** Your assignment **
Go through the lines below. Copy those with "camera".

** Extracted entries **
_ _ _ _ _ _ _

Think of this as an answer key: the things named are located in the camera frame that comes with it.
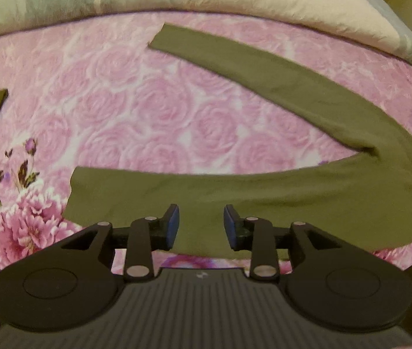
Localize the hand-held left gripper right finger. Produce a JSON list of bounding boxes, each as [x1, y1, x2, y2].
[[223, 204, 342, 282]]

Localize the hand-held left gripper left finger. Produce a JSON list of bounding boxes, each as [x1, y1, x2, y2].
[[61, 204, 181, 283]]

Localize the olive green pants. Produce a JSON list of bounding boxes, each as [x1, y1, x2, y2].
[[64, 23, 412, 261]]

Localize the pink floral bedspread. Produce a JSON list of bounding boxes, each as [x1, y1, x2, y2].
[[0, 10, 412, 274]]

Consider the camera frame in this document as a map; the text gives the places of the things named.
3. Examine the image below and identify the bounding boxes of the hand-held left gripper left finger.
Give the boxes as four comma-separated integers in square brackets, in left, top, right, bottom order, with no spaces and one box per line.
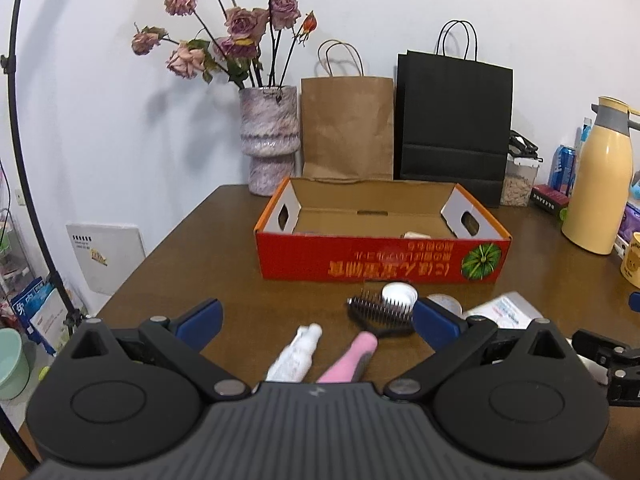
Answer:
[66,298,252,403]

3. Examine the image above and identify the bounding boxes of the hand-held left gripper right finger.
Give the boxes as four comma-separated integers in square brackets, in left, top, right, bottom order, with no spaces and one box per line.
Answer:
[384,297,569,403]

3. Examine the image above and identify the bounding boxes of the clear cotton swab box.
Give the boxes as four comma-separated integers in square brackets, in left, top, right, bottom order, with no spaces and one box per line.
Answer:
[462,291,545,331]

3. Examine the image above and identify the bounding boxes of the black pink-handled pet brush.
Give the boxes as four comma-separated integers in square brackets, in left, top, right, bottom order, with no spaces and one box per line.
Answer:
[316,294,417,385]

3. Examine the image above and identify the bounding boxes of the red cardboard box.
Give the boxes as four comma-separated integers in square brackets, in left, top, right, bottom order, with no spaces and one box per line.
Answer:
[253,176,513,284]

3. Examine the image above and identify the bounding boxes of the white spray bottle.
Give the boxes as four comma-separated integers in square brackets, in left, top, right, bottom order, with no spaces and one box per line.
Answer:
[265,323,324,384]

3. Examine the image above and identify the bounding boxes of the yellow mug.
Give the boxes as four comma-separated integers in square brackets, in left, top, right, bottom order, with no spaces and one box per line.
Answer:
[620,232,640,290]

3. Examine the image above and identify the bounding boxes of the white round jar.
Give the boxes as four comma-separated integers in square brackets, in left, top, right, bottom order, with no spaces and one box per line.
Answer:
[381,282,418,312]

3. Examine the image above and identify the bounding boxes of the purple packet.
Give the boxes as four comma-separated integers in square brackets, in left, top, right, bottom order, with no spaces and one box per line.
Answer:
[617,200,640,247]

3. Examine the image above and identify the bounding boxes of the white flat carton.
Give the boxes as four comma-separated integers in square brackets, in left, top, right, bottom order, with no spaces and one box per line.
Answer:
[66,223,147,297]

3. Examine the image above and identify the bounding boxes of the yellow thermos jug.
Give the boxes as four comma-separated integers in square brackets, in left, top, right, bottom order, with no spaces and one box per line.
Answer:
[561,96,640,256]

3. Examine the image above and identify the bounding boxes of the dark red box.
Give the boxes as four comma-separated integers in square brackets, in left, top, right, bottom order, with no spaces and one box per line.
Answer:
[531,185,571,219]

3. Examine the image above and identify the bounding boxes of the blue drink can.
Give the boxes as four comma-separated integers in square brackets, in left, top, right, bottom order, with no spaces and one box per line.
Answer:
[548,145,577,196]

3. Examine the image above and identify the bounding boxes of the clear seed container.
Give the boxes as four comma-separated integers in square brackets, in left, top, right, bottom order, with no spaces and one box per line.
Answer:
[500,155,541,208]

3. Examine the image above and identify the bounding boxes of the blue white package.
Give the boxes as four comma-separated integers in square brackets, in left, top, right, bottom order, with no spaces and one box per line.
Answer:
[10,276,69,356]

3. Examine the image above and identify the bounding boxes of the blue white bottle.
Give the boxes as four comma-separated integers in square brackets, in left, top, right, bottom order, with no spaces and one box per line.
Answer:
[575,117,594,161]

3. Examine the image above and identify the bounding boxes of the green plastic bucket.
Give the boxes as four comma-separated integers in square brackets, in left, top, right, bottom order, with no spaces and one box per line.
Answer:
[0,328,31,401]

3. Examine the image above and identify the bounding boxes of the black clips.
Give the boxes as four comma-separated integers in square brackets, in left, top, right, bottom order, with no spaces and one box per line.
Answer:
[509,130,544,163]

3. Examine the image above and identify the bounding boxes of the mottled purple ceramic vase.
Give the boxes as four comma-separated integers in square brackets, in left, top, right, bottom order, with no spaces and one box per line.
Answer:
[238,86,302,197]

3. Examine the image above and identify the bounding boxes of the black paper bag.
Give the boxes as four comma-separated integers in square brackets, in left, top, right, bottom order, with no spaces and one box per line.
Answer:
[393,20,514,209]

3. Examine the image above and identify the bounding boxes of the brown paper bag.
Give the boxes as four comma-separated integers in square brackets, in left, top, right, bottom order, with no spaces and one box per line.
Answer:
[301,40,396,181]

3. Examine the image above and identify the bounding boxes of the black light stand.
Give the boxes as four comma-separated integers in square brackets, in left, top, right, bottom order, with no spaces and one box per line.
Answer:
[0,0,101,472]

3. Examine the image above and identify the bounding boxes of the dried pink rose bouquet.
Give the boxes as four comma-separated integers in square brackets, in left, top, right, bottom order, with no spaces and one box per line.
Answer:
[131,0,319,92]

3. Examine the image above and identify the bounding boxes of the wire shelf rack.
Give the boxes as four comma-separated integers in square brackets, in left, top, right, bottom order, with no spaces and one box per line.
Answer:
[0,160,32,313]

_ _ _ _ _ _ _

** Expected answer **
Think of this as an answer key: the things named are located in the camera frame that comes with it.
Consider the camera frame in this document as a map; the text gives the places of the things named.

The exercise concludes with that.